15.9 variablecontexts

Variable Contexts lookup table. Table is referenced by the variables table.

  • variablecontextid (primary key): An arbitrary Variable Context identification number.
  • variablecontext: Depositional context. Examples are:
    • anachronic: A specimen older than the primary deposit, e.g. a Paleozoic spore in a Holocene deposit. The specimen may be redeposited from the catchment, or may be derived from long distance, e.g. Tertiary pollen grains in Quaternary sediments with no local Tertiary source. A Pleistocene specimen in a Holocene archaeological deposit, possibly resulting from aboriginal fossil collecting, would also be anachronic.
    • intrusive: A specimen, generally younger than the primary deposit, e.g. a domestic pig in an otherwise Pleistocene deposit.
    • redeposited: A specimen older than the primary deposit and assumed to have been redeposited from a local source by natural causes.
    • articulated: An articulated skeleton
    • clump: A clump, esp. of pollen grains

15.10 variableelements

Lookup table of Variable Elements. Table is referenced by the variables table.
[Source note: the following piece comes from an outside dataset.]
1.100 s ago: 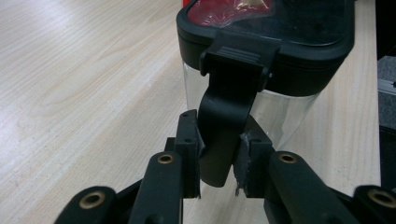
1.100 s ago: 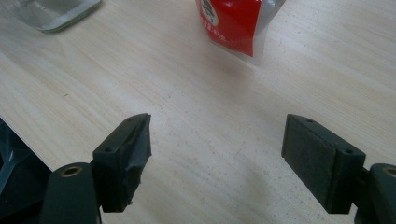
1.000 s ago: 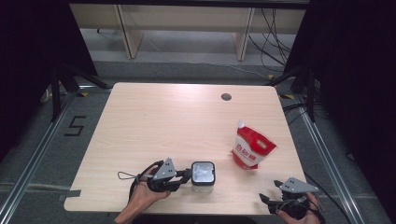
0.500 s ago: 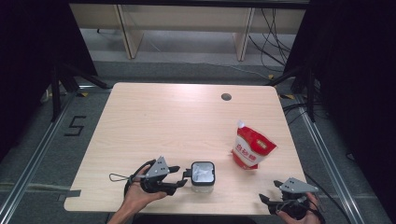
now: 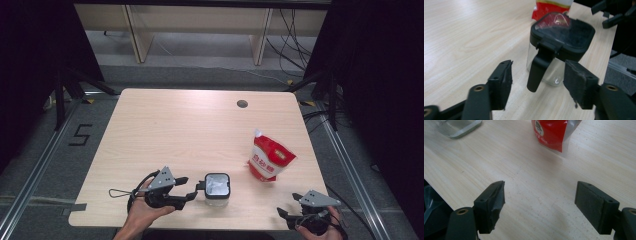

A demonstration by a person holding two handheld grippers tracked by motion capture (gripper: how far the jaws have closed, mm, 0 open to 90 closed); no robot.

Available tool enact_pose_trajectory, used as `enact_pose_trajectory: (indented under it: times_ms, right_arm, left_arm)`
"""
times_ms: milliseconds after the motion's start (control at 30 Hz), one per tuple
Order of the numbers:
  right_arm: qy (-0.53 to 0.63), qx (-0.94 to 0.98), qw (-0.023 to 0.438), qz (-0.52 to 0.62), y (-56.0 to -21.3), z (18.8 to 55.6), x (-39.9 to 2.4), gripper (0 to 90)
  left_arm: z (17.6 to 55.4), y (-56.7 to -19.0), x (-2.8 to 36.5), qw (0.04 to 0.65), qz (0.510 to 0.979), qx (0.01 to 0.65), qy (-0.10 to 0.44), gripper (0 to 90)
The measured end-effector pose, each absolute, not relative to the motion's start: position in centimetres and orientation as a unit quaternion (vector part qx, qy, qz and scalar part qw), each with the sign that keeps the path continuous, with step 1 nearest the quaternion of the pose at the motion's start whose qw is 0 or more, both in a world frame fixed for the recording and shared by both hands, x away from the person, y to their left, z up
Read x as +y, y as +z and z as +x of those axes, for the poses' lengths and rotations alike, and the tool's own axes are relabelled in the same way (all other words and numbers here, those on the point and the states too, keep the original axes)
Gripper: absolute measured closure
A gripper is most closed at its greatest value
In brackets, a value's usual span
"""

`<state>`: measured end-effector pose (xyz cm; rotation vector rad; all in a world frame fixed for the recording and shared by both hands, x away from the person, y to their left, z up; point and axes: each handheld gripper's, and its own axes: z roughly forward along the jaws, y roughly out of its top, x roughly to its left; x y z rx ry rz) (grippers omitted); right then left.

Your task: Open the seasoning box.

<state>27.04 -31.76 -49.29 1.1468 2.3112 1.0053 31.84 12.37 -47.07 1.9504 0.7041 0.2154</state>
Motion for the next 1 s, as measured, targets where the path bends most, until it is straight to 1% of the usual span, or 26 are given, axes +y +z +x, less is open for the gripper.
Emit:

  • variableelementid (primary key) An arbitrary Variable Element identification number.
  • variableelement: The element, part, or organ of the taxon identified. For plants, these include pollen, spores, and various macrofossil organs, such as seed, twig, cone, and cone bract. Thus, Betula pollen and Betula seeds are two different Variables. For mammals, variableelements include the bone or tooth identified, e.g. tibia. tibia, distal, left, M2, lower, left. Some more unusual elements are Neotoma fecal pellets and Erethizon dorsata quills. If no element is indicated for mammalian fauna, then the genric element bone/tooth is assigned. Elements were not assigned in FAUNMAP, so all Variables ingested from FAUNMAP were assigned the bone/tooth element. Physical Variables may also have elements. For example, the Loss-on-ignition Variables have Loss-on-ignition as a Taxon, and temperature of analysis as an element, e.g. 500°C, 900°C. Charcoal Variables have the size fragments as elements, e.g. 75-100 µm, 100-125 µm.

15.11 variablemodifications

Lookup table of Variable Modifications. Table is referenced by the variables table.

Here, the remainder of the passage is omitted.